An introduction to health care payment reform: Research foundations, implementation, operational strengths and challenges
Policymakers across the country are currently engaged in discussions on how to improve the way that health care providers are paid for the services they deliver. These discussions involve how to shift payment systems away from traditional fee for services and toward rewarding providers that achieve excellent outcomes and deliver value to their patients. While both private and public payers are implementing significant changes, much of the focus of payment reform is on pilot programs and demonstrations in the Affordable Care Act (ACA), such as accountable care organizations (ACOs), value-based purchasing, and bundled payments.

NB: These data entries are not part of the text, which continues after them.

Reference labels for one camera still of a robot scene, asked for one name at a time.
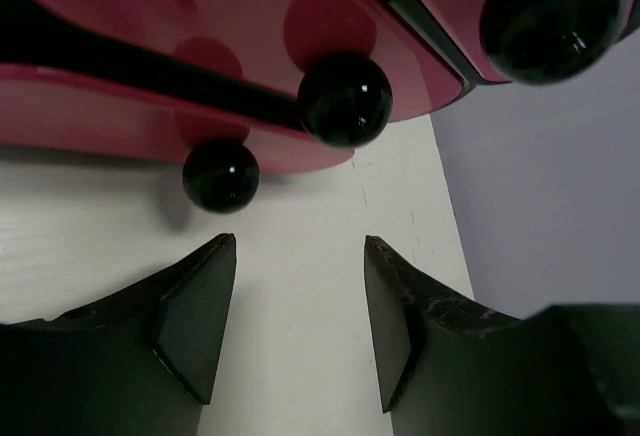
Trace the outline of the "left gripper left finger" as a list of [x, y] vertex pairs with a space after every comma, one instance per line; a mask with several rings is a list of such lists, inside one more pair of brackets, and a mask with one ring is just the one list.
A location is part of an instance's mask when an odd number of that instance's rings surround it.
[[5, 435], [193, 435], [211, 402], [236, 274], [221, 234], [53, 320], [1, 328]]

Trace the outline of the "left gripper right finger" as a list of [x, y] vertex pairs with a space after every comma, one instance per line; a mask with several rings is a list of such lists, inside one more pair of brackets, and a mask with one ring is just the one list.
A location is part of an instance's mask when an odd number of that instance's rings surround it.
[[569, 304], [517, 319], [364, 244], [382, 409], [397, 435], [635, 435], [639, 308]]

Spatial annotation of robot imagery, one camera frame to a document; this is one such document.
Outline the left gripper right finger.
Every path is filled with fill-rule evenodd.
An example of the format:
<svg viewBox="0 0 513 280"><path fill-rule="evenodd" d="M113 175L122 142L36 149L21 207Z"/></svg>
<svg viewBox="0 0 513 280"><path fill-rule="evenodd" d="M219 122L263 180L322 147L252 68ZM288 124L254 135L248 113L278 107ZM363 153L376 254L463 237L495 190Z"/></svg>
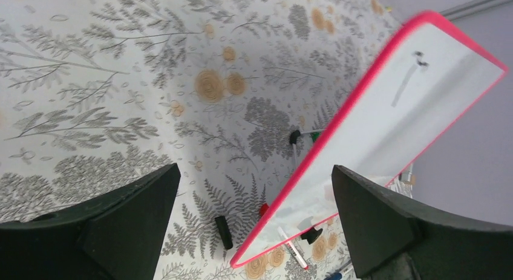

Bundled payments, which focus on all the procedures involved in a single medical episode rather than considering these items individually, are now receiving serious attention as a way to improve quality at lower costs under the new Medicare Bundled Payment for Care Program, authorized by the ACA. In contrast, many other payers are moving forward with payment reform strategies, such as ACOs and value-based purchasing, which emphasize provider performance at the population level.
This paper takes a close look at these two broad types of payment strategies, including, their research foundations, how they have been implemented in the past, and their operational strengths and challenges. Due to the variation of health care delivery systems, not all payment strategies are appropriate for every medical condition. Appendix Figures 1 and 2 summarize the characteristics of different strategies and how they may be targeted to different types of medical episodes.